8 thoughts on “Gobble, gobble, gobble…

  1. walt franklin

    Ken,
    Packs of dogs used to be a nuisance around here, too, even with neighbors half a mile apart from each other. Then somebody got after them with rifles, the dog control officers stopped drinking on the job, and the dogs no longer run, except by accident. The wildlife looks a lot better, as a result.

    1. Ken G Post author

      My father-in-law down in Missouri was having a problem with one neighbors dog. Same thing, lived almost a half mile down the road. So he loaded it into his car and drove it 3 miles away. Hasn’t been a problem since.

      I’ve tried being a good neighbor and I really don’t want to call the cops. And no, I can’t abandon a dog like that, but a little sting in the butt is just a lesson learned. Worked for me as a kid. I miss the wildlife.

    1. Ken G Post author

      I avoid doing that when my wife is in the car. Tends to freak her out.

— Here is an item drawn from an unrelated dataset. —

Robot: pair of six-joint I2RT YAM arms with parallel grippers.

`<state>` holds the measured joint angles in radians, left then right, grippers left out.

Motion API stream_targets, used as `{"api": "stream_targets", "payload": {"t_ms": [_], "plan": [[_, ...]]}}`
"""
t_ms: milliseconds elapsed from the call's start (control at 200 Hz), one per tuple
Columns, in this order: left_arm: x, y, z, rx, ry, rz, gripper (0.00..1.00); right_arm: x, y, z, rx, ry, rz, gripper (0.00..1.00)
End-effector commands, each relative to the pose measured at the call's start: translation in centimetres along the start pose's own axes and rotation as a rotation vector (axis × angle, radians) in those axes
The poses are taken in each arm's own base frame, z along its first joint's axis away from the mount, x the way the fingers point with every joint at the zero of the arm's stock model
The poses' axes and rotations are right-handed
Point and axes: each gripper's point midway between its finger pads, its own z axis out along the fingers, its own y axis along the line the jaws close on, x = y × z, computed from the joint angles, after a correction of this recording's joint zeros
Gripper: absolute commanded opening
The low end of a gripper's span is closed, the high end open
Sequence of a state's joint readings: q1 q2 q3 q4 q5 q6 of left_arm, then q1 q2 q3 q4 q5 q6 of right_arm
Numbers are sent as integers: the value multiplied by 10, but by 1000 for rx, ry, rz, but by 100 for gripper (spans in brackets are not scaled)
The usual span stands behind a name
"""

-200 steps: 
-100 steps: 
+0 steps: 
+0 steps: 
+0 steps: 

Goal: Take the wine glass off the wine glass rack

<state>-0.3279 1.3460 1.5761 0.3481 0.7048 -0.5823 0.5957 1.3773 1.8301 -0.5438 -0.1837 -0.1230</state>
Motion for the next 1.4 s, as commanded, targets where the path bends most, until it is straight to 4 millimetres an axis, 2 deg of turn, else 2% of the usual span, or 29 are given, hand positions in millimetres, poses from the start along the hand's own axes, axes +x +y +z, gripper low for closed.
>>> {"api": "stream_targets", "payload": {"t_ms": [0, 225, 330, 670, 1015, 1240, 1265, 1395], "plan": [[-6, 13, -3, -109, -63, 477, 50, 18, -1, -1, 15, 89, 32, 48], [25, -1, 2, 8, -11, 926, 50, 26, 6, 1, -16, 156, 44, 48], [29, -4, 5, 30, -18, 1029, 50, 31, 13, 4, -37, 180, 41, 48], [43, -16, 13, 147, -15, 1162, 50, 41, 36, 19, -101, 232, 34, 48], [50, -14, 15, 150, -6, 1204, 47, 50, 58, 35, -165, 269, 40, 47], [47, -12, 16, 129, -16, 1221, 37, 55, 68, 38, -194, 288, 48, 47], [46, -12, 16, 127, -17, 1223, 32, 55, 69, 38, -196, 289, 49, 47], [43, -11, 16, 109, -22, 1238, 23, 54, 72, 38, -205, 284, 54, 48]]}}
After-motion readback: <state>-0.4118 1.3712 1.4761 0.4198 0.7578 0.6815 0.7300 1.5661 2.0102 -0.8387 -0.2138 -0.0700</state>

      We used to have them roosting in the trees in the ravine. Liked watching them get up there. Not very elegant birds. Then the branches would snap under their weight now and then. I’m so easily entertained.

  2. Quill Gordon

    I can tell they’re turkeys, so your camera ain’t that bad. I always stop and watch when I see turkeys.

    (re: your response to Walt, above. You were kept in line with a pellet gun?)

    1. Ken G Post author

      And that was zoomed in a bit. One of these days… a much better camera.

      My mom had forearms like steel and my dad was a life long roofer. A smack on the ass from either stung more than a pellet. To this day, at ages 78 and 80 respectively, I avoid contact with those hands.

      On a day when they were feeling lazy, there was always the dreaded belt. A good smack didn’t happen that often, but I can recall almost every one. And I deserved every one.